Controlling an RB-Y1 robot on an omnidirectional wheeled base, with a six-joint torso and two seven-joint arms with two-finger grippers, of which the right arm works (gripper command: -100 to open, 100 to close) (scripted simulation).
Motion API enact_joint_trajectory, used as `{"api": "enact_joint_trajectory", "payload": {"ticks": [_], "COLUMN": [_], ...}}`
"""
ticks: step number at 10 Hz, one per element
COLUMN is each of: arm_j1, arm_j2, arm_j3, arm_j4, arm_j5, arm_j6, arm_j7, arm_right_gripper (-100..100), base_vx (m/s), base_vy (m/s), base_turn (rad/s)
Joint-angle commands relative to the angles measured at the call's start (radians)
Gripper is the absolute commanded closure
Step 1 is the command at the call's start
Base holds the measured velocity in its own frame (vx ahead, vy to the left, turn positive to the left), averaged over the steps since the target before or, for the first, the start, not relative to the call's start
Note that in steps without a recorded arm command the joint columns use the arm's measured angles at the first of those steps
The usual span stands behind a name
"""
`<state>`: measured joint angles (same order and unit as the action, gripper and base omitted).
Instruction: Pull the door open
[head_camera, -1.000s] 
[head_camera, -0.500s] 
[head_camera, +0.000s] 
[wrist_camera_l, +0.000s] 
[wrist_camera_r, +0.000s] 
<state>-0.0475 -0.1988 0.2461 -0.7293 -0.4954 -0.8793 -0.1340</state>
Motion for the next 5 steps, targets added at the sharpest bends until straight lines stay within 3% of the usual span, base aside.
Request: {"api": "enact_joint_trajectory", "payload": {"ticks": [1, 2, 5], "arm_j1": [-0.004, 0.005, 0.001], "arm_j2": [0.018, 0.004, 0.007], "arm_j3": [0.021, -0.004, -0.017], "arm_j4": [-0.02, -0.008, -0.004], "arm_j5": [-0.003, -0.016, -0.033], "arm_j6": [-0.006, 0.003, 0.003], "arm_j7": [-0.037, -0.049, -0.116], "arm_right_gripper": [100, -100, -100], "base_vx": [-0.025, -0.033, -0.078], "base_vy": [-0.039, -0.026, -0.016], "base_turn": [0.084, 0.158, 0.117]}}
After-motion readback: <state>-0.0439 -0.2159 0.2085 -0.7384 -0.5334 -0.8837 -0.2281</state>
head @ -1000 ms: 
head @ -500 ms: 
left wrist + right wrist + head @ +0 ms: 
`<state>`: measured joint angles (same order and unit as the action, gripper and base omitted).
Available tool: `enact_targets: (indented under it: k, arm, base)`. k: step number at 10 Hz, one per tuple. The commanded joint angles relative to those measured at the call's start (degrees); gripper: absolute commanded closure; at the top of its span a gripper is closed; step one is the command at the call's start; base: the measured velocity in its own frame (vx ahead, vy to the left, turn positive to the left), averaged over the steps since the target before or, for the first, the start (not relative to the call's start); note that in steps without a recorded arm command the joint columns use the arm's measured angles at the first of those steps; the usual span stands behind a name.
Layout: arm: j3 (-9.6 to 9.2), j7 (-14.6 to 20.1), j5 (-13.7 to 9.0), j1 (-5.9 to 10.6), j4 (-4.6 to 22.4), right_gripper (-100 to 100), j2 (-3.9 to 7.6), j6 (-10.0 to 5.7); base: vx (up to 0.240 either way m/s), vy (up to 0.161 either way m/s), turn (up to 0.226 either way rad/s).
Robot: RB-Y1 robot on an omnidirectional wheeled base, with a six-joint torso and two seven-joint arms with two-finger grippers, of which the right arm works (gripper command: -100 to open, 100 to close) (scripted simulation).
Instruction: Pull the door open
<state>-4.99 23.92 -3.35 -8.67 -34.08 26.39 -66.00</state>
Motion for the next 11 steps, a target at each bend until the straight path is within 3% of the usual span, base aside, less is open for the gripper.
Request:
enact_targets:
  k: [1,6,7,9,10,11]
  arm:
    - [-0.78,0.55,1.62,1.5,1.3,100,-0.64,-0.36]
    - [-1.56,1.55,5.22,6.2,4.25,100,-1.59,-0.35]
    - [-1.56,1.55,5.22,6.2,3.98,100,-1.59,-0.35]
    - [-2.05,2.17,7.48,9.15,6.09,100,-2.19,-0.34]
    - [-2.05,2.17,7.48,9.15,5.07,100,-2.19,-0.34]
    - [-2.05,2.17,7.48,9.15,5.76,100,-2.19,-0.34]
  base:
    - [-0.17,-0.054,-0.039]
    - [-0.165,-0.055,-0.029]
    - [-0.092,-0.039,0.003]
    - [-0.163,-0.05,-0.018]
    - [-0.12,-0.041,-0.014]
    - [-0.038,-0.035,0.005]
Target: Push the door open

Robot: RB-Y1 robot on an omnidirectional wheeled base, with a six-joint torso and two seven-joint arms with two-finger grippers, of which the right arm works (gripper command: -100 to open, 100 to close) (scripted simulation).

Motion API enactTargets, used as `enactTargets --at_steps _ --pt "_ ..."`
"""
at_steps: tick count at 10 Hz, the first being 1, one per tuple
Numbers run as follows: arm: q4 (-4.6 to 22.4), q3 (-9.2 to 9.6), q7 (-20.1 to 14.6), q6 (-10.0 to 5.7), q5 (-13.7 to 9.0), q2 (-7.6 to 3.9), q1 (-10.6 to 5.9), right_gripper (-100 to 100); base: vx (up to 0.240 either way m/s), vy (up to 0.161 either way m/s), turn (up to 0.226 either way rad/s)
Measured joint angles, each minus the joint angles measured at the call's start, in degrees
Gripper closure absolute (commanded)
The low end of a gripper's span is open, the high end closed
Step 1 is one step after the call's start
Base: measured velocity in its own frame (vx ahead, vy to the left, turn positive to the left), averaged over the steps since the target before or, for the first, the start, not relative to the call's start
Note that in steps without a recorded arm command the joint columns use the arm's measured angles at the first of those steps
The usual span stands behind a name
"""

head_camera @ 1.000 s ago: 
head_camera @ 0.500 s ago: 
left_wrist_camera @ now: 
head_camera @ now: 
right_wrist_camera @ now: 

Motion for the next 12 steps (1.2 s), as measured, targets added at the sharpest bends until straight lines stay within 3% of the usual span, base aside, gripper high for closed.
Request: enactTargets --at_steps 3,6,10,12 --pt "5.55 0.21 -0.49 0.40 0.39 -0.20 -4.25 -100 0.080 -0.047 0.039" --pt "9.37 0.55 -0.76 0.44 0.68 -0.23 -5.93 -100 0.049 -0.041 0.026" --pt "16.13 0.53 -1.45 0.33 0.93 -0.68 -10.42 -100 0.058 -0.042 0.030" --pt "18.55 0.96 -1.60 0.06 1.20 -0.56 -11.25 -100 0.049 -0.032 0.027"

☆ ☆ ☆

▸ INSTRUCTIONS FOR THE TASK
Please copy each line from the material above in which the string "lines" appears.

▸ RESULT OF THIS EXERCISE
Motion for the next 5 steps, targets added at the sharpest bends until straight lines stay within 3% of the usual span, base aside.
Motion for the next 12 steps (1.2 s), as measured, targets added at the sharpest bends until straight lines stay within 3% of the usual span, base aside, gripper high for closed.

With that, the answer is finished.